What is federal deposit insurance?
The Federal Deposit Insurance Corporation (FDIC) is an independent agency of the federal government that provides deposit insurance to banks and savings institutions.
Why the FDIC was created
If a bank fails, the FDIC will pay depositors back the insured amount. The amount of insurance coverage offered by the FDIC has increased over the years, from $2,500 in 1934 to $250,000 (per depositor) in 2008, to keep pace with inflation and changes in the banking industry.
The FDIC was created in 1933 during the Great Depression to restore public confidence in the banking system and prevent bank failures.
At the time, many banks in the United States were failing due to a combination of factors, including bank runs, widespread unemployment, and a decline in agricultural and industrial production. This led to a loss of public trust in the banking system, with many people withdrawing their money from banks and keeping it at home.
To address this crisis, the US Congress created the Federal Deposit Insurance Corporation (FDIC) as an independent agency of the federal government. The FDIC's main purpose was to provide deposit insurance to banks and savings institutions in order to protect depositors' funds in case their bank failed. The FDIC also worked to regulate and supervise banks to ensure their safety and soundness.
The creation of the FDIC was a crucial step in restoring public confidence in the banking system and preventing future bank failures.
2023 Recent Bank Failures
Silicon Valley Bank (SVB)
On Mar. 10, 2023, the Federal Deposit Insurance Corporation (FDIC) declared Silicon Valley Bank (SVB) to be insolvent, resulting in its closure. This marks the most significant U.S. bank failure since the 2008 Financial Crisis. SVB's total assets as of late 2022 were reported at $209 billion with total deposits amounting to $175.4 billion. The Federal Deposit Insurance Corporation (FDIC) will assume control of the bank and make deposits up to $250,000 available to customers.
The FDIC may be in the process of finding another bank to take on all or a portion of the SVB's assets. This option would ensure depositors are minimally disrupted and usually kept whole.
How is the FDIC Funded?
The FDIC is primarily funded through insurance premiums paid by the banks and savings institutions that it insures. These premiums are based on the amount of deposits that a bank holds, as well as its risk profile and the cost of the FDIC's operations.
In addition to insurance premiums, the FDIC may also charge banks for special assessments in certain situations, such as when there are significant bank failures or when the FDIC needs to raise additional funds to maintain its required reserve ratio.
The FDIC also earns income from its investments, such as the interest earned on the US Treasury securities that it holds as part of its reserve fund. The reserve fund is used to pay out insured deposits in the event of bank failures and must be maintained at a certain level relative to insured deposits.

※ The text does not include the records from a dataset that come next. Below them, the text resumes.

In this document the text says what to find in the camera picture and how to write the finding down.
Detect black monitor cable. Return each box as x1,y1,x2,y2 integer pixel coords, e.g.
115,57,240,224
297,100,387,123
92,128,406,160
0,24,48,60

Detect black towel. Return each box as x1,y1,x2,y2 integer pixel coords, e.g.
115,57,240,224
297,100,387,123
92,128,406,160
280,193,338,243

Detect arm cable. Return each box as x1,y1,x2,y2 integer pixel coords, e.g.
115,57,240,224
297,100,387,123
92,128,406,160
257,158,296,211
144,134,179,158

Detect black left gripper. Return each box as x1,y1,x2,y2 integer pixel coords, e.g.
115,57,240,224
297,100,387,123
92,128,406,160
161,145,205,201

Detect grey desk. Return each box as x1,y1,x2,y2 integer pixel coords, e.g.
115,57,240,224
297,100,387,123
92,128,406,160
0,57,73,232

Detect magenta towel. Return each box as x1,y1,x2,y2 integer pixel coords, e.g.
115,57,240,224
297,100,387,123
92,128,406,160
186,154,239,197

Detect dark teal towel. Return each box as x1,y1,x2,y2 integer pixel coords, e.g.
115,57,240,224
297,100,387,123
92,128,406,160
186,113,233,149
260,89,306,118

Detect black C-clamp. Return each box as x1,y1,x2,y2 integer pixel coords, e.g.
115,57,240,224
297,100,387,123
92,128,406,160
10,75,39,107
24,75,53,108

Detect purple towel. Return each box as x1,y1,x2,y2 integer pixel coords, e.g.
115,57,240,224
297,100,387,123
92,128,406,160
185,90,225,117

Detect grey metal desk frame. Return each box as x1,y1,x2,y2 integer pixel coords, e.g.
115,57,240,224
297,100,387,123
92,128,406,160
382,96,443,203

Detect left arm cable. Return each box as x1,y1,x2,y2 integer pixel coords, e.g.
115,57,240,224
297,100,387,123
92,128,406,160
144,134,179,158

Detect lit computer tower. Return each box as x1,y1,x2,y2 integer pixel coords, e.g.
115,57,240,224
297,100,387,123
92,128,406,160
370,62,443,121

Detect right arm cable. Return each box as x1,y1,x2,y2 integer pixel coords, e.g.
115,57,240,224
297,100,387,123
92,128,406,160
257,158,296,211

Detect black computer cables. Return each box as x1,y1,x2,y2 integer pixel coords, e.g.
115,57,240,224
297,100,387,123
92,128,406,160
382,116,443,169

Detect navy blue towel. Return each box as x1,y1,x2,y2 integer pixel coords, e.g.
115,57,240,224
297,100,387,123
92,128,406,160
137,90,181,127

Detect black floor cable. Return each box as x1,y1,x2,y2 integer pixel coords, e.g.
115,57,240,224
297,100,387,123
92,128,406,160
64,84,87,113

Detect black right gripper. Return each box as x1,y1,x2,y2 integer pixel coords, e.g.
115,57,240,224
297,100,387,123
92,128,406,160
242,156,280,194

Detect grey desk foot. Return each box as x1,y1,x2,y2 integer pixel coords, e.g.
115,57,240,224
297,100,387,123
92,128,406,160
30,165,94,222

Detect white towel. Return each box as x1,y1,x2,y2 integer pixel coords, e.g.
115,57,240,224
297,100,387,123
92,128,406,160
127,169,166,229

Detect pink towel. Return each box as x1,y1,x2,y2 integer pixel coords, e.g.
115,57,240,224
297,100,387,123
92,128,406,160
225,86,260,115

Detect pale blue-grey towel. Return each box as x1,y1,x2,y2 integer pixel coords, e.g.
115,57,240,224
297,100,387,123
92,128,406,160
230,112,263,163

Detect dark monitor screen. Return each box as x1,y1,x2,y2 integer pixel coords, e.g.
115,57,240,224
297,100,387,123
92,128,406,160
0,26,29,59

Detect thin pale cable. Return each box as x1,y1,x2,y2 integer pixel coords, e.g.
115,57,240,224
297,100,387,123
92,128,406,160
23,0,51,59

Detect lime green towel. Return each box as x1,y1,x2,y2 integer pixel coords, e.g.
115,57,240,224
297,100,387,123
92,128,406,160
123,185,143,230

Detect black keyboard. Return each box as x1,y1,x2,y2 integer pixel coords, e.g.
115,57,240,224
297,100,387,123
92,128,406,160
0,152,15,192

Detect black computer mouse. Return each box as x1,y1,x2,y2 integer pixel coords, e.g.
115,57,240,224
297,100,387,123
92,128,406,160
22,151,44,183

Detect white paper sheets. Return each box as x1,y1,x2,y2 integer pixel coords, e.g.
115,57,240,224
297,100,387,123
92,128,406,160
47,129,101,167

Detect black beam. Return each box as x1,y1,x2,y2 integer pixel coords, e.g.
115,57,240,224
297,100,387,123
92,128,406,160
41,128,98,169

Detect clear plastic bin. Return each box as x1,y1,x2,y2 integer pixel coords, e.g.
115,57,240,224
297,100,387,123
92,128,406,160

The FDIC is not funded by taxpayer dollars, but it does have a line of credit with the US Treasury that it can use in the event of a major banking crisis.
What happens if you go over the FDIC insurance limit?
If you have more money in a bank than the FDIC insurance limit, you run the risk of losing any amount above the insured limit in the event that the bank fails. This means that you could potentially lose a portion of your deposits that exceed the FDIC insurance limit.
For example, if you have $300,000 in a savings or checking account and the bank fails, you would be insured for up to $250,000 by the FDIC. This means that you would lose the remaining $50,000 that is not covered by FDIC insurance. However, there are ways to insure your money beyond the FDIC's $250,000 limit.
Here are a few options when you have more than $250,000:
- Spread your deposits across multiple FDIC-insured banks; and that includes FDIC-insured online banks. The FDIC insures deposits that a person holds in one insured bank separately from any deposits that the person owns in another FDIC-insured bank.
- Open an account with a credit union. Credit unions are not FDIC insured, instead, credit unions are insured by the National Credit Union Administration (NCUA), which is an independent federal agency that insures credit union members' deposits up to $250,000 per account, per federally insured credit union.
- Invest your money in other types of assets. Stocks and bonds can be used to diversify your holdings and reduce your reliance on bank deposits.
- Depositors Insurance Fund (DIF). If your bank is a DIF member, they will insure deposits in excess of the $250,000 FDIC limit.
- Cash Management Account. Most brokerages offer cash management accounts for investors to have quick and easy access to cash for investing and checking account purposes. Brokerages are nonbank financial institutions but the cash management accounts are FDIC-insured for much higher limits.
- Open Certificate of Deposit (CD) Accounts. CDs are a type of savings account offered by banks and credit unions that typically offer higher interest rates than regular savings accounts. The FDIC-insured Certificate of Deposit Account Registry Service (CDARS) makes it possible for investors to invest up to $5 million in CDs without having to worry about the FDIC’s $250,000 limit per individual bank. With CDARS, deposits are split into multiple CDs held at different member banks, which are then protected by the FDIC insurance limit.
Today, the FDIC remains an important part of the US financial system and helps to promote stability and confidence in the banking industry.